Известие это пришло вечером, накануне воскресного дня. Когда благодатное южное утро встало над городом и зелеными днепровскими берегами, командиры судов уже знали о награждении Ушакова, и многие из них отправились его поздравлять.
Первым явился Данилов. Ушакова он застал за работой. Склонившись над листом плотной бумаги, он старательно наносил на нее чертежи каких-то строений. Лицо его было розовым и казалось совсем молодым.
Ушаков крепко пожал руку лейтенанту. Данилов сел, с любопытством оглядывая большую, чисто выбеленную комнату, где, кроме стола, койки и двух кресел, не было почти ничего.
Один предмет на столе привлек его внимание... Это была флейта, с которою Ушаков не расставался с самого Корпуса.
— Играете?! — изумился Данилов.
— Случается... Когда устаю.
— Не ожидал, право!
— Но ведь и вы... играете...
(Это был намек на домашний театр Войновича, где лейтенант подвизался в комических ролях.)
Данилов покраснел.
— Мне ничего не остается. Я действительно люблю театр, но поверьте, Федор Федорович, люблю море гораздо больше. Однако не имею надежды стать когда-либо моряком.
Ушаков вздохнул и постучал пальцем о флейту.
— Да-а, при вашем начальнике это трудновато...
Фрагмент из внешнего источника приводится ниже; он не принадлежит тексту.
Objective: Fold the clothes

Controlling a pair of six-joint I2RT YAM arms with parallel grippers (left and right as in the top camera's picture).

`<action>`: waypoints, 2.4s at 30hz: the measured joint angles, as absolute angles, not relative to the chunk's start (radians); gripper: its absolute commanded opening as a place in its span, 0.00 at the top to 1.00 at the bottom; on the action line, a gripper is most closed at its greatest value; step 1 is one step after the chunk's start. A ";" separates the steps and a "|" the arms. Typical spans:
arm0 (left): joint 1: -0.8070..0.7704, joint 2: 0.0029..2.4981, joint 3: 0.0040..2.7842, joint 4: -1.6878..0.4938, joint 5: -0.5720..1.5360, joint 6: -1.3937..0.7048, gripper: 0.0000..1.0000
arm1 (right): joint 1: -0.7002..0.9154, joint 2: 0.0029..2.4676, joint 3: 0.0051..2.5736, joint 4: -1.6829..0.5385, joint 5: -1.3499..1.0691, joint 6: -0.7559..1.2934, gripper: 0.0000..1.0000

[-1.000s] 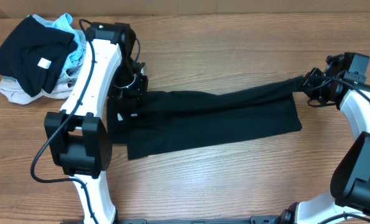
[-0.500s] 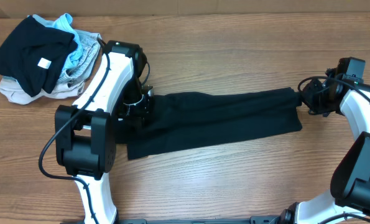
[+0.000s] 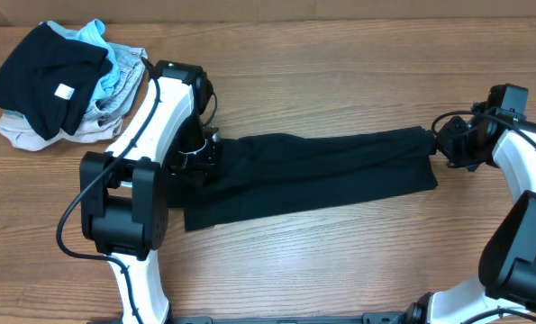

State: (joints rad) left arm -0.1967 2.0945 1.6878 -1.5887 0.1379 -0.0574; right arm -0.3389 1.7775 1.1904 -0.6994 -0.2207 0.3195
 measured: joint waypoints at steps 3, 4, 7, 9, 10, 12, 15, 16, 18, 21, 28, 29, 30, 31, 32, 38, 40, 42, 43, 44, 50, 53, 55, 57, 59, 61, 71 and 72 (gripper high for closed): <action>-0.197 2.094 1.688 -1.577 0.137 -0.061 0.83 | -0.338 1.777 1.190 -0.643 -0.222 0.314 0.31; -0.197 2.094 1.687 -1.575 0.136 -0.061 0.82 | -0.336 1.778 1.190 -0.628 -0.221 0.310 0.27; -0.197 2.094 1.687 -1.570 0.134 -0.069 0.84 | -0.326 1.782 1.190 -0.599 -0.221 0.290 0.26; -0.197 2.094 1.687 -1.570 0.134 -0.075 0.92 | -0.316 1.797 1.190 -0.586 -0.221 0.281 0.33; -0.197 2.094 1.687 -1.569 0.134 -0.076 0.94 | -0.311 1.809 1.190 -0.584 -0.222 0.276 0.37; -0.197 2.094 1.687 -1.563 0.131 -0.075 0.96 | -0.300 1.835 1.190 -0.584 -0.225 0.269 0.50; -0.197 2.094 1.687 -1.554 0.130 -0.076 0.96 | -0.290 1.866 1.190 -0.583 -0.228 0.263 0.79; -0.197 2.094 1.687 -1.551 0.130 -0.076 0.96 | -0.287 1.871 1.190 -0.584 -0.228 0.264 0.83; -0.197 2.094 1.687 -1.548 0.126 -0.076 0.96 | -0.288 1.873 1.191 -0.592 -0.228 0.258 0.91; -0.197 2.094 1.687 -1.548 0.121 -0.076 0.96 | -0.295 1.873 1.203 -0.666 -0.228 0.258 0.96; -0.197 2.094 1.687 -1.549 0.114 -0.076 0.96 | -0.337 1.857 1.248 -0.849 -0.227 0.262 0.84; -0.197 2.094 1.687 -1.549 0.114 -0.076 0.96 | -0.340 1.853 1.250 -0.873 -0.225 0.265 0.76; -0.197 2.094 1.687 -1.549 0.114 -0.075 0.96 | -0.340 1.850 1.250 -0.889 -0.218 0.268 0.76; -0.197 2.094 1.687 -1.549 0.112 -0.075 0.96 | -0.340 1.849 1.250 -0.902 -0.211 0.265 0.74; -0.197 2.094 1.687 -1.549 0.111 -0.075 0.96 | -0.340 1.849 1.251 -0.910 -0.201 0.263 0.70; -0.197 2.094 1.687 -1.527 0.113 -0.075 0.94 | -0.340 1.849 1.251 -0.901 -0.143 0.283 0.57; -0.197 2.094 1.687 -1.500 0.116 -0.075 0.91 | -0.340 1.849 1.251 -0.899 -0.131 0.284 0.57; -0.204 2.094 1.686 -1.460 0.116 -0.075 0.92 | -0.340 1.849 1.251 -0.888 -0.126 0.286 0.68; -0.208 2.094 1.680 -1.435 0.116 -0.075 0.92 | -0.340 1.849 1.251 -0.874 -0.124 0.280 0.76; -0.214 2.093 1.670 -1.408 0.116 -0.075 0.94 | -0.340 1.849 1.251 -0.861 -0.124 0.278 0.81; -0.242 2.089 1.509 -1.266 0.117 -0.076 0.96 | -0.340 1.848 1.257 -0.943 -0.127 0.289 0.85; -0.242 2.089 1.413 -1.260 0.119 -0.080 0.96 | -0.340 1.848 1.257 -1.026 -0.124 0.302 0.85; -0.237 2.088 1.379 -1.269 0.112 -0.094 0.96 | -0.341 1.848 1.257 -1.040 -0.111 0.314 0.84; -0.227 2.087 1.375 -1.285 0.089 -0.109 0.96 | -0.342 1.848 1.257 -1.016 -0.093 0.322 0.84; -0.206 2.087 1.375 -1.299 0.053 -0.125 0.96 | -0.347 1.848 1.257 -0.991 -0.088 0.328 0.83; -0.174 2.087 1.378 -1.311 0.010 -0.139 0.96 | -0.355 1.848 1.257 -0.954 -0.105 0.319 0.75; -0.004 2.087 1.459 -1.200 -0.095 -0.151 0.95 | -0.306 1.848 1.257 -0.891 -0.500 0.055 0.60; 0.001 2.087 1.465 -1.188 -0.097 -0.152 0.95 | -0.284 1.848 1.257 -0.899 -0.501 0.048 0.60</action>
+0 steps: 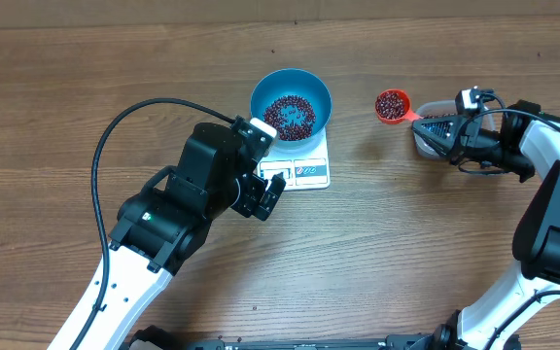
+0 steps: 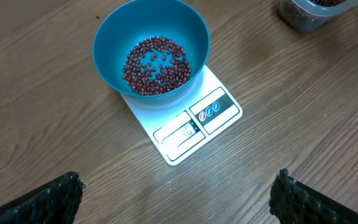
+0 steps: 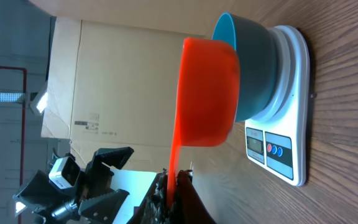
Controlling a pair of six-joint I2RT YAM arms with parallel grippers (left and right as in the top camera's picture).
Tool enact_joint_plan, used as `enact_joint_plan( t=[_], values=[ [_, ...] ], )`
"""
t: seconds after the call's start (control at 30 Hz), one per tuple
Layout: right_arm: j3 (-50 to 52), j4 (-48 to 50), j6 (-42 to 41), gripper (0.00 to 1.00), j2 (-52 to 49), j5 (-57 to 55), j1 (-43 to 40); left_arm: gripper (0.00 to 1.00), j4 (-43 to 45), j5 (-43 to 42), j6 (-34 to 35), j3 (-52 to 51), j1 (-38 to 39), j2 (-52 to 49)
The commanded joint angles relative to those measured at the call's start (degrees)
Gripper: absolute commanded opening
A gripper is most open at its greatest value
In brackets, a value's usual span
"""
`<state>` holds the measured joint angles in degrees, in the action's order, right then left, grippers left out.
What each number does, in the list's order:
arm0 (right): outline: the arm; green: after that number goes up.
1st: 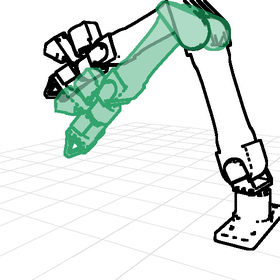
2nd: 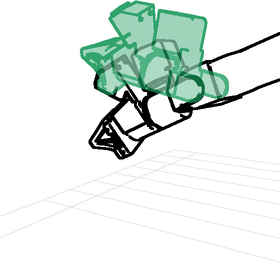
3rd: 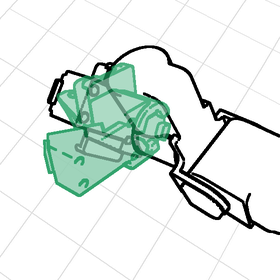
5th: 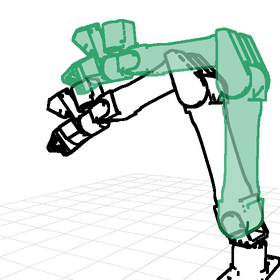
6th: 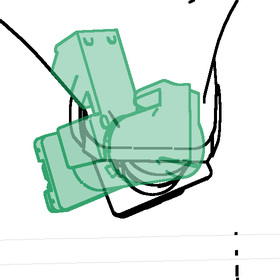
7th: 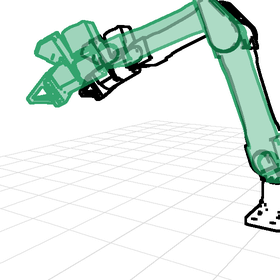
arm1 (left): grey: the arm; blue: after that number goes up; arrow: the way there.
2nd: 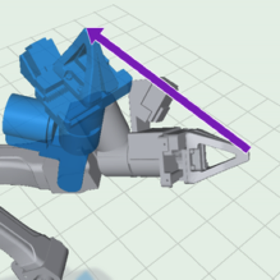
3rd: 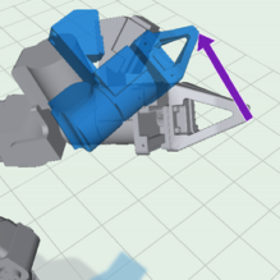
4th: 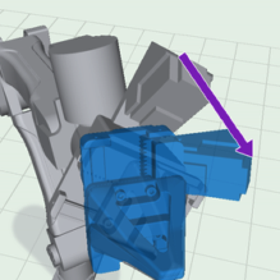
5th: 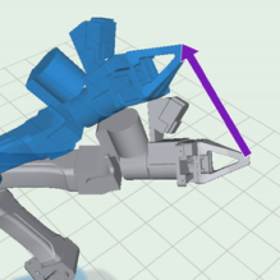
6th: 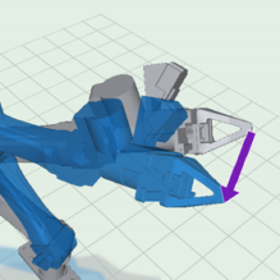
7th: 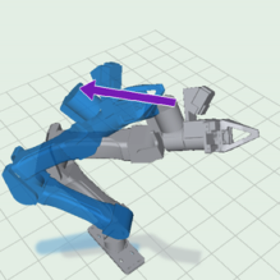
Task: Scoop item into bowl and weigh 150g on scale
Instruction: 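Carry the filled scoop with the right gripper toward the teal bowl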
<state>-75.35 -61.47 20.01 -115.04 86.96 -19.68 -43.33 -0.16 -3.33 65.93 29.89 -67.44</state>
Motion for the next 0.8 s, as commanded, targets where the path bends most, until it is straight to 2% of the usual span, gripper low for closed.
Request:
enact_joint_plan(
  t=[0.0, 0.77],
  values=[
    [0.4, 0.2, 1.1, 0.04, -0.7, 3.0, 1.4, 1.00, 0.0, 0.6, 0.7, 1.1, -0.3, 0.3],
    [0.4, 1.2, 1.0, 0.04, -0.7, 3.0, 14.1, 1.00, 0.0, 0.6, 0.7, 1.1, -0.3, 0.3]
  ],
)
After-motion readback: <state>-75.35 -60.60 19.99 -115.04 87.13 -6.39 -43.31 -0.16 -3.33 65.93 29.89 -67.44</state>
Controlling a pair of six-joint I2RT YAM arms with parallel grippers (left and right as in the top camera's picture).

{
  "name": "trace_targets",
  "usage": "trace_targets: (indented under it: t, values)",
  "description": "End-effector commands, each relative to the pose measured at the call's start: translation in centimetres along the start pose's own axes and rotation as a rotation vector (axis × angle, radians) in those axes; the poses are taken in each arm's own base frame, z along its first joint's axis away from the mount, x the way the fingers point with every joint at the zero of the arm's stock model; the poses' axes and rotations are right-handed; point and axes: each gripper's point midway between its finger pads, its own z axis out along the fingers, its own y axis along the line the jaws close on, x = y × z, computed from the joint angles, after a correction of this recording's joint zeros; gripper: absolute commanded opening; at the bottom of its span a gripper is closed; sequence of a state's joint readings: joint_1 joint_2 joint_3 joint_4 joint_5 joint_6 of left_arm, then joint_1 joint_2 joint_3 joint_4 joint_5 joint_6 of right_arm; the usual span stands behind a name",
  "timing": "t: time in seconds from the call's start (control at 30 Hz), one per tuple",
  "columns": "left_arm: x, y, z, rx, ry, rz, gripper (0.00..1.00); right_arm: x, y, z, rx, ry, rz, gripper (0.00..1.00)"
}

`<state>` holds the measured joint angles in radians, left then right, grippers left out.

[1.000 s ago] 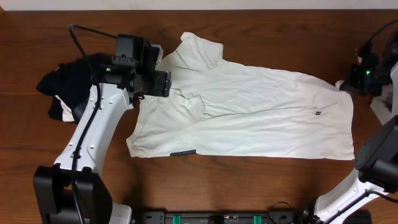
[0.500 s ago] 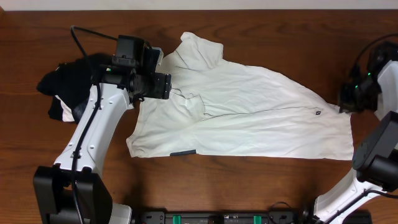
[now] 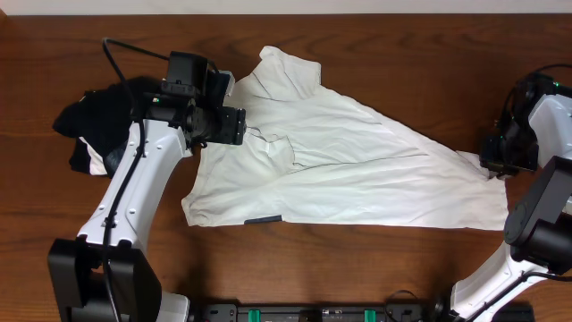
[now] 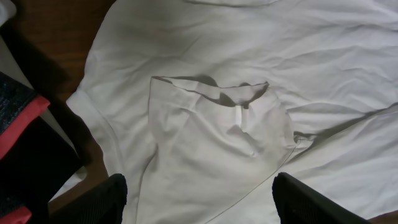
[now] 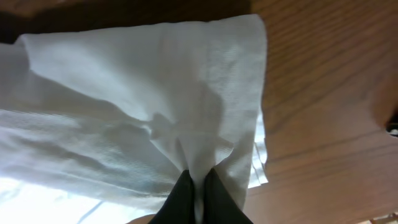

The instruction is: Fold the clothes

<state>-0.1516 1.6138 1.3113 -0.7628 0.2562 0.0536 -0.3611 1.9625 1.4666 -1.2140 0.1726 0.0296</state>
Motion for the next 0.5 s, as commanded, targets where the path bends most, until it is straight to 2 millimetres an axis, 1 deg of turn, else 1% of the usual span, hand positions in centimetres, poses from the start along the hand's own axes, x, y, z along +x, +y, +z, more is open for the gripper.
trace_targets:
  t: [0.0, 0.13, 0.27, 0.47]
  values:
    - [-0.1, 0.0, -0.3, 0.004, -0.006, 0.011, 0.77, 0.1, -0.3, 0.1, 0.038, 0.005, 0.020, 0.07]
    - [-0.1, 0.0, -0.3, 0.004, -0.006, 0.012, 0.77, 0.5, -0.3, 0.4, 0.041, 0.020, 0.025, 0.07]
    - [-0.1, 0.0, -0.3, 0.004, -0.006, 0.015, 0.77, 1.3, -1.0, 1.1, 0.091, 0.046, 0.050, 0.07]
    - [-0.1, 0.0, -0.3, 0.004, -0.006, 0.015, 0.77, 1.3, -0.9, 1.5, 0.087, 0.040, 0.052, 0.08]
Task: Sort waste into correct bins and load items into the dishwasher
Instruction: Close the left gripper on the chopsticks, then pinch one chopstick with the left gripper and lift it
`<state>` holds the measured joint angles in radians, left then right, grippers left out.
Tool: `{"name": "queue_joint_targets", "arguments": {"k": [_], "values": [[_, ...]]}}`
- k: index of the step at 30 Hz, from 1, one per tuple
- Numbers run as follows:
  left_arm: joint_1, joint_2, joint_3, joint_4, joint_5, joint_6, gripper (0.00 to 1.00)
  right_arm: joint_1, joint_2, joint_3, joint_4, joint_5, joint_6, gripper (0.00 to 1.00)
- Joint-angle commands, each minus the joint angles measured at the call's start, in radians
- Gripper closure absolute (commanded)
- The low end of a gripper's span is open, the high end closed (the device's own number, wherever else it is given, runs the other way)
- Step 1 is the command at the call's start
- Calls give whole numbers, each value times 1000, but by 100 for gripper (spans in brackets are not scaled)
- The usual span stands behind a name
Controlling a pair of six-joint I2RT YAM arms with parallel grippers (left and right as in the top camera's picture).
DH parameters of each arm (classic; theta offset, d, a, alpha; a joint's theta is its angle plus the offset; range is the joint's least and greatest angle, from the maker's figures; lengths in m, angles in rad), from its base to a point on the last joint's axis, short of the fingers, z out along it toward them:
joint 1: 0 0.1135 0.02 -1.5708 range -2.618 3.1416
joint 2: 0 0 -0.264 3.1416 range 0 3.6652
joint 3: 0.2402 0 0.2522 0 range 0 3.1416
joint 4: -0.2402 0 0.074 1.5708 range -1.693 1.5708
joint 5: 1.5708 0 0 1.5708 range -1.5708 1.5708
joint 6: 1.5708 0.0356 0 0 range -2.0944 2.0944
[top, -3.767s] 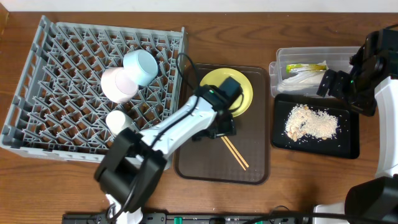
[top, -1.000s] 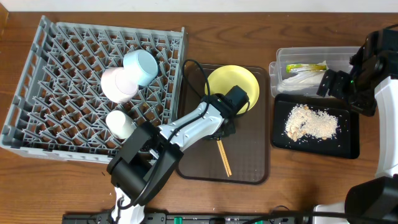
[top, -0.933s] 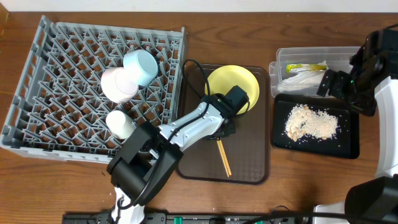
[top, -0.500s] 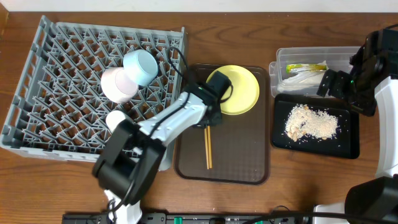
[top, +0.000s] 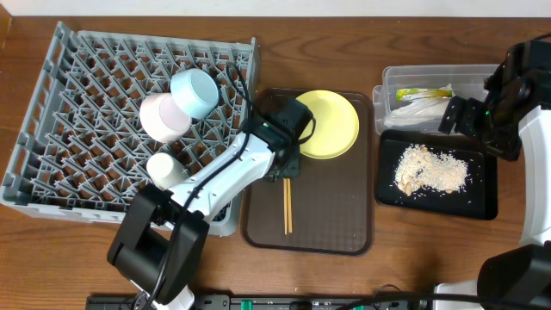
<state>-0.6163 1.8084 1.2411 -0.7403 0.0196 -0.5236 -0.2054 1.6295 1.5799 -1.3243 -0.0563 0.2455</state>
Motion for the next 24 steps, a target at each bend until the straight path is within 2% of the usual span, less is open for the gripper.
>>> {"name": "queue_joint_targets", "arguments": {"k": [1,8,12,24], "values": [[2,4,-51,9,-4,-34,64,4,-18,9,-3,-5,8,1],[2,4,-79,19,41,-34,53,4,-18,9,-3,-5,8,1],[0,5,-82,33,93,-35,53,4,-18,9,-4,-5,8,1],[-31,33,-149,95,96,-35,52,4,-18,10,-4,-5,8,1]]}}
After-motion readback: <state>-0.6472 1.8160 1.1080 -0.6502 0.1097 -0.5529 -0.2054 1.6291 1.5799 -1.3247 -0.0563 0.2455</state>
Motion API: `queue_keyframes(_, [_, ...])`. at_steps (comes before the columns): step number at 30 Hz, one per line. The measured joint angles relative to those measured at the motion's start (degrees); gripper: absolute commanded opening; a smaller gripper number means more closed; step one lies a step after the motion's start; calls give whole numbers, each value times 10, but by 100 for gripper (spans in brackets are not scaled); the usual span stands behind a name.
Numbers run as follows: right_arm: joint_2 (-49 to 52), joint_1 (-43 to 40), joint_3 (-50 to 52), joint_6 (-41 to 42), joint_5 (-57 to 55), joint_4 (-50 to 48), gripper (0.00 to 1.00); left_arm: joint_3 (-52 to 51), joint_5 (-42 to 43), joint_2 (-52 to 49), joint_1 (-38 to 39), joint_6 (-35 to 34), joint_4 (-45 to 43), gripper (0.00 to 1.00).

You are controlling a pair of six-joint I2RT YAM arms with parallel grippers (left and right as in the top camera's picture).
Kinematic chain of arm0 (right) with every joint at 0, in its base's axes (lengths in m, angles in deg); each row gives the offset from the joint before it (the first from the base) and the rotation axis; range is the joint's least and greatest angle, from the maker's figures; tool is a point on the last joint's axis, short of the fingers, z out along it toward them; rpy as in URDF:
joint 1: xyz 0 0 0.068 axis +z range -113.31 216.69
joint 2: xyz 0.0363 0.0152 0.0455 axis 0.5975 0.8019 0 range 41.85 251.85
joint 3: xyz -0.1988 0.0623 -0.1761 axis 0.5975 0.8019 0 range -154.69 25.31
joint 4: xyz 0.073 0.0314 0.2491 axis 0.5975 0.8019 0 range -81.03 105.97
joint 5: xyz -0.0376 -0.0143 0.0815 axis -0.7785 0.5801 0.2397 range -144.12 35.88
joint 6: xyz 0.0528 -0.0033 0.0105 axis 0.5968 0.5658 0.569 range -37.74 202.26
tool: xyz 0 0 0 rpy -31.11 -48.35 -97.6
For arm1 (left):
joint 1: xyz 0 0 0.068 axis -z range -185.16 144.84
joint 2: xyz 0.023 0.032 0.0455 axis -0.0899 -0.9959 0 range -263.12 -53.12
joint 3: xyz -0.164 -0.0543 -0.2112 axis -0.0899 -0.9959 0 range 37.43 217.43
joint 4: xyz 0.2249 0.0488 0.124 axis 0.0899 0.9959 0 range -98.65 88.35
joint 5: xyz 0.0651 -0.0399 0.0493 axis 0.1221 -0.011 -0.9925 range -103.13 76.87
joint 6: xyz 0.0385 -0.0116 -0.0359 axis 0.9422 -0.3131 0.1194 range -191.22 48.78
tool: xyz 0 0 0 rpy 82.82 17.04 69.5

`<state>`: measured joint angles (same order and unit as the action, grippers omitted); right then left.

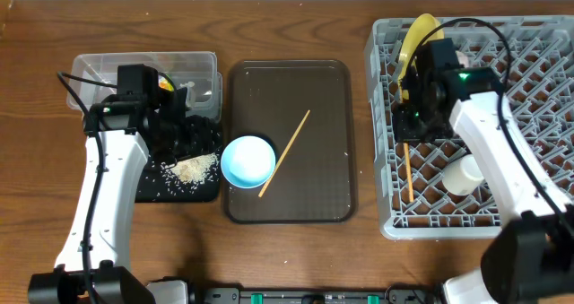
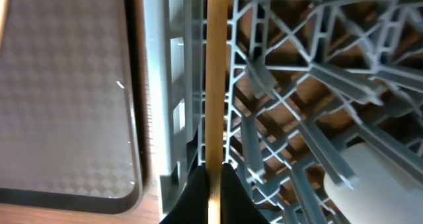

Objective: Sort waste into correct bins and load items into the dishwasher rack
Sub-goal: 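Carry the chopstick to the rack's left edge and release it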

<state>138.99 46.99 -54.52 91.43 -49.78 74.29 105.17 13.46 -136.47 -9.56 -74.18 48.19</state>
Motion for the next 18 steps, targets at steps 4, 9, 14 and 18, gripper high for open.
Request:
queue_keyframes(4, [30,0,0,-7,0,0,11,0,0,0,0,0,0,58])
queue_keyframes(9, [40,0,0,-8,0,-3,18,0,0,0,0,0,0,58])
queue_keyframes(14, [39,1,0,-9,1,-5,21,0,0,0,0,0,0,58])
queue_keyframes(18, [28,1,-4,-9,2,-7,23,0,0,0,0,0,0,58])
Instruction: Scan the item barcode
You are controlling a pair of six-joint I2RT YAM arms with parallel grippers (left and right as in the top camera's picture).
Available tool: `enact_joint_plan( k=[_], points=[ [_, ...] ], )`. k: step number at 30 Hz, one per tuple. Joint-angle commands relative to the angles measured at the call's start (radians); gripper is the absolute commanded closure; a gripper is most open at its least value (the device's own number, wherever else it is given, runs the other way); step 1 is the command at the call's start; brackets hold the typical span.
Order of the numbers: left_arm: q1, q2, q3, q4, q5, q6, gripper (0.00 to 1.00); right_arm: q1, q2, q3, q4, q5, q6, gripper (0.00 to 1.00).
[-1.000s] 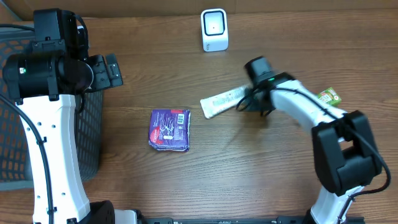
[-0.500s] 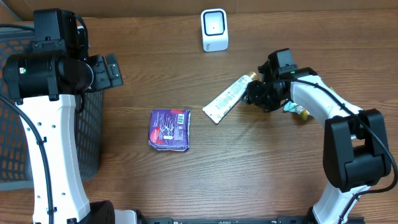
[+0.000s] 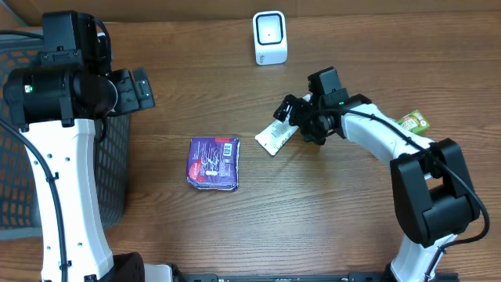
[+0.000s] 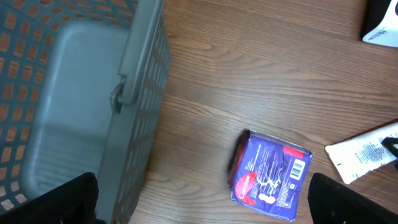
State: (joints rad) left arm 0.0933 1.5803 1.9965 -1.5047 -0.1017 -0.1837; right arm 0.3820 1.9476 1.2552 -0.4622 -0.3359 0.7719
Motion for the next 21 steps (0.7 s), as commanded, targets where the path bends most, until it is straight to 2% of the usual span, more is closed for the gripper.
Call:
enact_joint_plan(
  k=[1,8,15,21],
  points=[
    [-0.002,-0.004,0.021,-0.002,0.005,-0.003,0.0,0.026,-0.004,-0.006,0.014,0.053,0.072,0.0],
    [-0.002,-0.004,0.021,-0.002,0.005,-0.003,0.0,0.088,0.0,-0.006,0.014,0.2,0.17,0.01],
    [-0.002,-0.004,0.021,-0.002,0.005,-0.003,0.01,0.128,0.042,-0.006,0.043,0.261,0.175,0.07],
    [-0.002,-0.004,0.021,-0.002,0.005,-0.003,0.0,0.128,0.076,-0.006,0.05,0.256,0.175,0.08]
  ],
)
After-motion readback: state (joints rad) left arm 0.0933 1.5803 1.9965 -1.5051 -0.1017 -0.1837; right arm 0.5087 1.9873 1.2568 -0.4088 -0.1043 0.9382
Приход Пустошкина прервал разговор. Данилов тотчас распрощался и вышел. Ушаков поглядел ему вслед, с грустью думая, что в этом славном малом зря пропадает сила.
Пустошкин, стройный, подтянутый, как на параде, поздравил Ушакова и спросил, сияя румяным добродушным лицом:
— Что это Данилов, завидя меня, бежал? Ведь мы с ним не враги.